On 25/3/2023 17:28, LIU Hao wrote:
在 2023-03-25 12:35, Alvin Wong 写道:
Can we just avoid converting to wide char at all and operate only in
MBCS? IsDBCSLeadByte should be enough to allow these functions to
skip any false matches on the second byte of double-byte chars. And
it does not matter that IsDBCSLeadByte doesn't work with UTF-8,
because the UTF-8 encoding already ensures that there will be no
false matches with 7-bit ASCII chars (all bytes forming multi-byte
chars have the MSB set, unlike some DBCS).
While this argument is almost correct on its own (except that
`IsDBCSLeadByteEx()` is preferred to `IsDBCSLeadByte()`), we should
not declare these functions as working with UTF-8. As explained in a
previous message, the Yen symbol (`¥`, two bytes in UTF-8: C2 A5) is a
path separator in Japanese locales, and the Won symbol (`₩`, three
bytes in UTF-8: E2 82 A9) is also a path separator in Korean locales;
This claim needs to be verified. The native path separator on Windows
should be only U+005C (with APIs also accepting U+002F). While both
U+005C and U+00A5 translates to 0x5C in CP932, Windows uses Unicode to
handle files and NTFS uses Unicode file names. If you give Windows the
path `L"C:\134new\245folder"`, I can't really imagine it referring to
`C:\new\folder` rather than `C:\new¥folder` when system code page is in
Japanese. Of course, if you first translate the path to CP932, or if you
are using a program that does not use the Unicode Windows APIs, then you
will not be able to refer to `new¥folder`.

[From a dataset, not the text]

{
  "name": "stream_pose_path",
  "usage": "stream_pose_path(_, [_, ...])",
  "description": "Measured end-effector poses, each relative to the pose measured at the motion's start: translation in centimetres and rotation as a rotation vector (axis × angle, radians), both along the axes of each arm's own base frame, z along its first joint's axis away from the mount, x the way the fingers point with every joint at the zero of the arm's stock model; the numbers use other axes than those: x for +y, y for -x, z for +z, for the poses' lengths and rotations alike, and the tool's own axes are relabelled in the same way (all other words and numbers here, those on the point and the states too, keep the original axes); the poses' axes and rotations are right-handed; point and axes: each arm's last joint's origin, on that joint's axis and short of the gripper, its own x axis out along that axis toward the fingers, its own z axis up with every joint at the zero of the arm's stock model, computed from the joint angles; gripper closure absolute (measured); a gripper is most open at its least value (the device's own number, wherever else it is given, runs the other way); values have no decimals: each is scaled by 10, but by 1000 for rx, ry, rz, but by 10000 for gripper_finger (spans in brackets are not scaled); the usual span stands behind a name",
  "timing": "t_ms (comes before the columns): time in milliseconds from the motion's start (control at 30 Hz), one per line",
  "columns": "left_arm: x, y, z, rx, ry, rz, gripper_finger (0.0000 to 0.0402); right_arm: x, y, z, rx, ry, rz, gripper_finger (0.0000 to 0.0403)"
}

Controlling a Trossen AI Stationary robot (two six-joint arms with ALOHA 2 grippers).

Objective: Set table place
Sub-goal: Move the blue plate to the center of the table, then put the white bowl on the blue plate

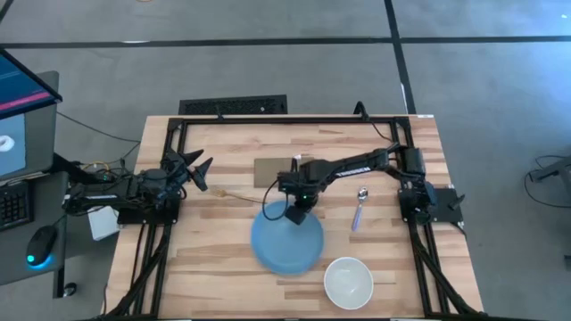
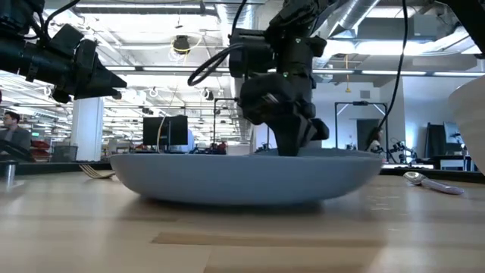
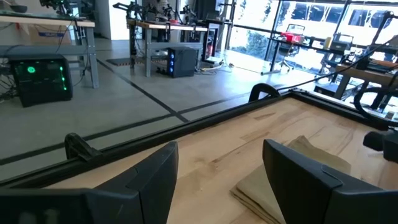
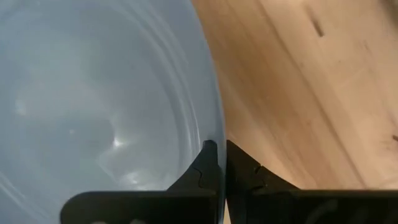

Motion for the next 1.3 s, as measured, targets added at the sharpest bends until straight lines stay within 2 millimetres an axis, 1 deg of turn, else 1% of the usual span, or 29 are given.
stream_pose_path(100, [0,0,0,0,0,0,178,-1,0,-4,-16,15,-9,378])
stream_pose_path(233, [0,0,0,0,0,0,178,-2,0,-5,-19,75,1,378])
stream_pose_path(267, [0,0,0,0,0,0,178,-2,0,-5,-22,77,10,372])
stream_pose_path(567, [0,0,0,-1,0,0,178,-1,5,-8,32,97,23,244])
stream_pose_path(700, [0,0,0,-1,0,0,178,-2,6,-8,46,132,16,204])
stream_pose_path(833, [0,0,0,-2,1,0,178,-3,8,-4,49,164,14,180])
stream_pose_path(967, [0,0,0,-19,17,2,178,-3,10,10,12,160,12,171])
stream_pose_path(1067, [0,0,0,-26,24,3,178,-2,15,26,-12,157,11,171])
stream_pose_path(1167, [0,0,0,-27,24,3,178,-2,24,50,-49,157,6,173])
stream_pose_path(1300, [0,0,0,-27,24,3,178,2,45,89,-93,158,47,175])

I think the following things need to be checked:
1. From Windows Explorer, can you create a file or folder containing
U+00A5 in its name on Japanese Windows? (Don't try from cmd.exe.)
2. If you create a file or folder containing U+00A5 on an NTFS volume
from another non-Japanese system, can you access it from Windows
Explorer on Japanese Windows?
3. Create the path `C:\new\folder` and try to access it using the
Unicode Windows API with the path `L"C:\134new\245folder"`.
4. Create the path `C:\new¥folder` (with U+00A5) and try the same.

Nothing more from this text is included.